Input »

____________

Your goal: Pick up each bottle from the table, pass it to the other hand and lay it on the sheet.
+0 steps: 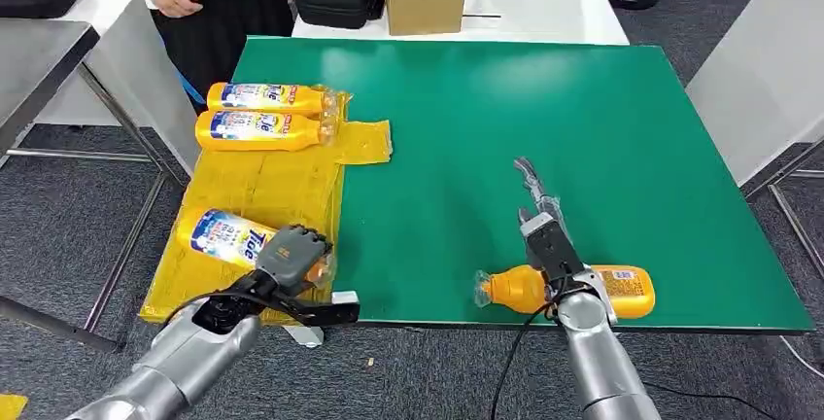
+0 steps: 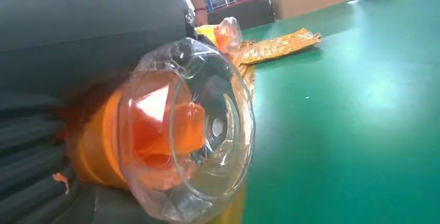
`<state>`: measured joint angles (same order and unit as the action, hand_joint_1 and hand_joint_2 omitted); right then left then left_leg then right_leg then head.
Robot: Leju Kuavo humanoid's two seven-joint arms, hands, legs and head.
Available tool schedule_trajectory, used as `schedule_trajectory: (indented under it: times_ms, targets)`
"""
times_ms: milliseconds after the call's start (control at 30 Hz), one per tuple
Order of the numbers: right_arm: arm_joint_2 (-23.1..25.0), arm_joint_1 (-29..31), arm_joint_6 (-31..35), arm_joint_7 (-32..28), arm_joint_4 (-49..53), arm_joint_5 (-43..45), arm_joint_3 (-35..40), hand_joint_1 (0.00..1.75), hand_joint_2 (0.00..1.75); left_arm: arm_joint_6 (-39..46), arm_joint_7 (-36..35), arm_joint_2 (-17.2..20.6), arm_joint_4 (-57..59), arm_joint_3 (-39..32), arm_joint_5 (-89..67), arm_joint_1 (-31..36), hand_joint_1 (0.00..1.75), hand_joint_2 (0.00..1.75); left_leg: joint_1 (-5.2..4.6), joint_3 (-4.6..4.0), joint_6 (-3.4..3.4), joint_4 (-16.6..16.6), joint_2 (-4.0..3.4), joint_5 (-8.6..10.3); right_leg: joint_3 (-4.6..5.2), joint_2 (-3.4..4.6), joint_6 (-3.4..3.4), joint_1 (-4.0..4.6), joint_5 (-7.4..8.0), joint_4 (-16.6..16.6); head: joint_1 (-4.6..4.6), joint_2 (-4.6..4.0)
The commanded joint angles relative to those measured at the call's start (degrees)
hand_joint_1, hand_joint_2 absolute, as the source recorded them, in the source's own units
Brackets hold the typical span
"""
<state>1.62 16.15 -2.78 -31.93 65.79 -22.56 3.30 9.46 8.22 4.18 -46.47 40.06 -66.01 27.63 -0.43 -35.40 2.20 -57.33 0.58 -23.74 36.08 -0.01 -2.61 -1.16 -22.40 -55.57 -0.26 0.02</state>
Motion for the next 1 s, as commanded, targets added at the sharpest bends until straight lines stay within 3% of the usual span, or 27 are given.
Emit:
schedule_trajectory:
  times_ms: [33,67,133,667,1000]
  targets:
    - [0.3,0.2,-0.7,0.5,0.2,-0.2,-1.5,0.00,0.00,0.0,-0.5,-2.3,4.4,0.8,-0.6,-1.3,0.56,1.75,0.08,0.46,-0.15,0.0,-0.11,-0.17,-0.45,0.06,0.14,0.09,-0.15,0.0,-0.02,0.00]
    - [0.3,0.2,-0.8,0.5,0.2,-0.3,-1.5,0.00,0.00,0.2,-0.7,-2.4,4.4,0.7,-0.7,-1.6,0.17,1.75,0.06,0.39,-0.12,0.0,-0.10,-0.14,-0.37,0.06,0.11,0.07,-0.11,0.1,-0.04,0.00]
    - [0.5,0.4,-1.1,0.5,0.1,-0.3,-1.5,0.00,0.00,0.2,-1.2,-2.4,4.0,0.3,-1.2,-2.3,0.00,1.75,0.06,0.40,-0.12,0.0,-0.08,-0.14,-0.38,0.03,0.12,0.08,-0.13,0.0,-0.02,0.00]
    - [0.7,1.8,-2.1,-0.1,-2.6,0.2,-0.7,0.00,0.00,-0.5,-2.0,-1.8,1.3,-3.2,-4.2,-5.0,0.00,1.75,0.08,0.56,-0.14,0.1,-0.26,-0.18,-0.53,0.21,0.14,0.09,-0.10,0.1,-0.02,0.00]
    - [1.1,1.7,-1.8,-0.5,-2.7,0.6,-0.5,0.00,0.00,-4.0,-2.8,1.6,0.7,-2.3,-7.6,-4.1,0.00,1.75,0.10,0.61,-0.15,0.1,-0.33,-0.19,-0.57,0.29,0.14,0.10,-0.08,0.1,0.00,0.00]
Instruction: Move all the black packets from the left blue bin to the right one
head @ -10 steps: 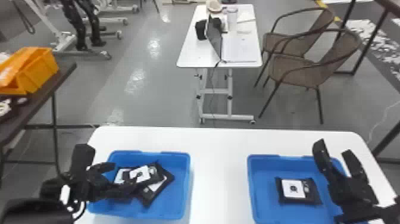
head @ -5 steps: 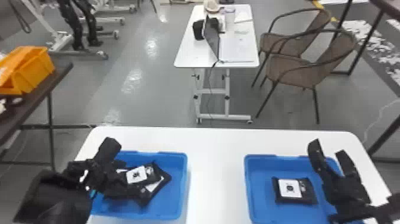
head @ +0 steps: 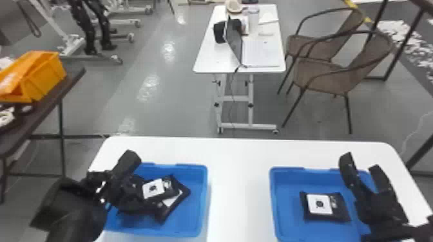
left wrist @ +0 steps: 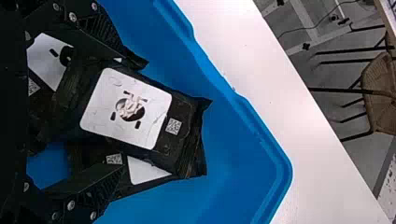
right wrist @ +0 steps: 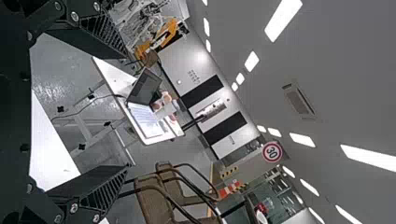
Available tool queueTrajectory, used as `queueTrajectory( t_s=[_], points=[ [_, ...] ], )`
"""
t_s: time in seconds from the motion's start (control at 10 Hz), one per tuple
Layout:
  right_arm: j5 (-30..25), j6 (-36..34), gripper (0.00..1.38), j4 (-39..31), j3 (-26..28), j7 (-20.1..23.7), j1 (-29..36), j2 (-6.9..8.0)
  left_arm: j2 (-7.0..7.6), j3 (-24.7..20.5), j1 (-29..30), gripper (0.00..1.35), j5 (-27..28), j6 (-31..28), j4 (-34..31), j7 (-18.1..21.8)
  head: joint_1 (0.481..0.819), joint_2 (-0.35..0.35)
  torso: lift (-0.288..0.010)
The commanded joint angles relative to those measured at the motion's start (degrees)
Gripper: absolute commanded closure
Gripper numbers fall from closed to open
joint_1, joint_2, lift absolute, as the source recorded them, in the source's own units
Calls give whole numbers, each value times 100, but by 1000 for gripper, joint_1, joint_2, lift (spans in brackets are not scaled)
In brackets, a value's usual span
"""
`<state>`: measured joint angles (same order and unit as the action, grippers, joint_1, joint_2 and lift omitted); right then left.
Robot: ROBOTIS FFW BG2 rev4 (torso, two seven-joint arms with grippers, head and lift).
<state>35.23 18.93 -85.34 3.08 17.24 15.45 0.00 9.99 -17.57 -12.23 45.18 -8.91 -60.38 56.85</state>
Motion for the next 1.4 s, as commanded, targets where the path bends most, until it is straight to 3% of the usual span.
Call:
queueTrajectory(
  t_s=[0.0,0.1,0.2,0.5,0.7,1.0,1.1,1.2,1.3],
  points=[
    [63,-4,177,35,0,34,-16,5,3,122,-60,298,70,118,88,-218,695,104,0],
    [89,-4,177,52,0,43,-7,5,-6,149,-69,673,149,118,88,-270,695,102,0],
    [98,-4,177,52,0,43,10,5,-6,219,-86,845,167,118,88,-262,695,101,0],
    [107,-4,177,43,0,61,10,5,-50,325,-104,848,105,100,53,2,695,89,0],
    [142,-4,177,52,0,61,10,5,-173,342,28,1021,158,144,-193,64,695,68,0],
    [160,-4,177,87,-26,78,1,5,-199,377,133,1024,158,74,-378,160,695,54,0],
    [160,-4,177,87,-26,78,-7,5,-217,377,195,1170,158,65,-527,178,695,53,0],
    [186,5,177,105,-35,78,-7,5,-252,360,230,1205,202,30,-615,160,695,52,0],
    [221,-4,177,114,-53,96,-7,5,-261,351,248,1055,263,-67,-615,143,695,52,0]
  ],
)
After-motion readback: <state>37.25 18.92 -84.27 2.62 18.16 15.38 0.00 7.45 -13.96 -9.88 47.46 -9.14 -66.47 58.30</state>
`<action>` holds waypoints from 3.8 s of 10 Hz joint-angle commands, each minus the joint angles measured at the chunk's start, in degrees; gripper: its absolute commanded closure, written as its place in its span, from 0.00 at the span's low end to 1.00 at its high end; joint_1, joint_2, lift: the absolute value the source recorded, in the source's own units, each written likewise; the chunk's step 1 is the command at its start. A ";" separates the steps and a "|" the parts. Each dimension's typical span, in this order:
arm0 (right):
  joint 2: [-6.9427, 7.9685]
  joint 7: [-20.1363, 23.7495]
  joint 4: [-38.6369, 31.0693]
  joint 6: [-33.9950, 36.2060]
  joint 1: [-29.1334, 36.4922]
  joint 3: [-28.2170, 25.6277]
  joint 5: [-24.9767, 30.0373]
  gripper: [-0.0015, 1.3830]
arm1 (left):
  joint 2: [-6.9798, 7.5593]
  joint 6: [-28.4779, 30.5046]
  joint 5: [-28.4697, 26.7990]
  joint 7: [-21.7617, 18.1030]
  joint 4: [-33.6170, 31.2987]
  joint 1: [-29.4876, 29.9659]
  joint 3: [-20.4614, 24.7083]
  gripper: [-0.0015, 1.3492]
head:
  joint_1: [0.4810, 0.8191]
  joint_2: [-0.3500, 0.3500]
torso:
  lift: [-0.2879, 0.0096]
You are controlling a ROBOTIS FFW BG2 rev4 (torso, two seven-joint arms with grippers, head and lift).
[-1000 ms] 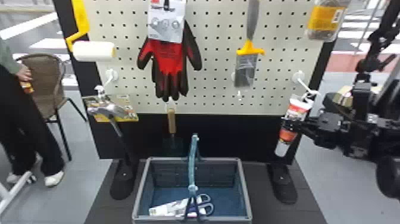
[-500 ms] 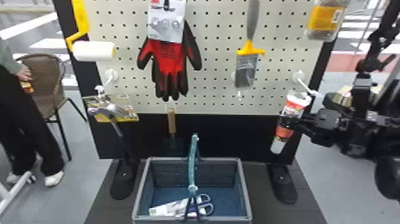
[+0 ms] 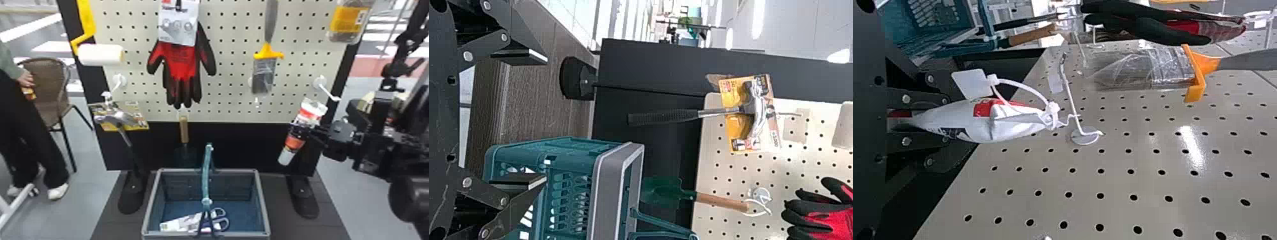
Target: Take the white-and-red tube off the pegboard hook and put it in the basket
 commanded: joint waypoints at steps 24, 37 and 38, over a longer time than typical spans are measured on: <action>9.30 -4.80 22.60 -9.54 -1.54 11.30 -17.41 0.79 | -0.15 1.57 -0.57 0.19 1.16 -0.86 -1.06 0.33 | 0.20 0.50 | 0.63; 9.74 -4.63 28.50 -8.05 -4.00 22.03 -22.51 0.21 | -0.15 1.57 -0.40 0.19 2.00 -1.48 -1.50 0.33 | 0.20 0.50 | 0.63; 9.74 -4.63 28.50 -8.05 -4.00 22.03 -22.60 0.07 | -0.15 1.57 -0.40 0.19 2.00 -1.48 -1.50 0.33 | 0.20 0.50 | 0.63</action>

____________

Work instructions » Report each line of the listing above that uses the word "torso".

Problem solution »
  torso: lift (-0.288..0.010)
Robot: ROBOTIS FFW BG2 rev4 (torso, two seven-joint arms with grippers, head and lift).
torso:
You are controlling a ROBOTIS FFW BG2 rev4 (torso, two seven-joint arms with grippers, head and lift).

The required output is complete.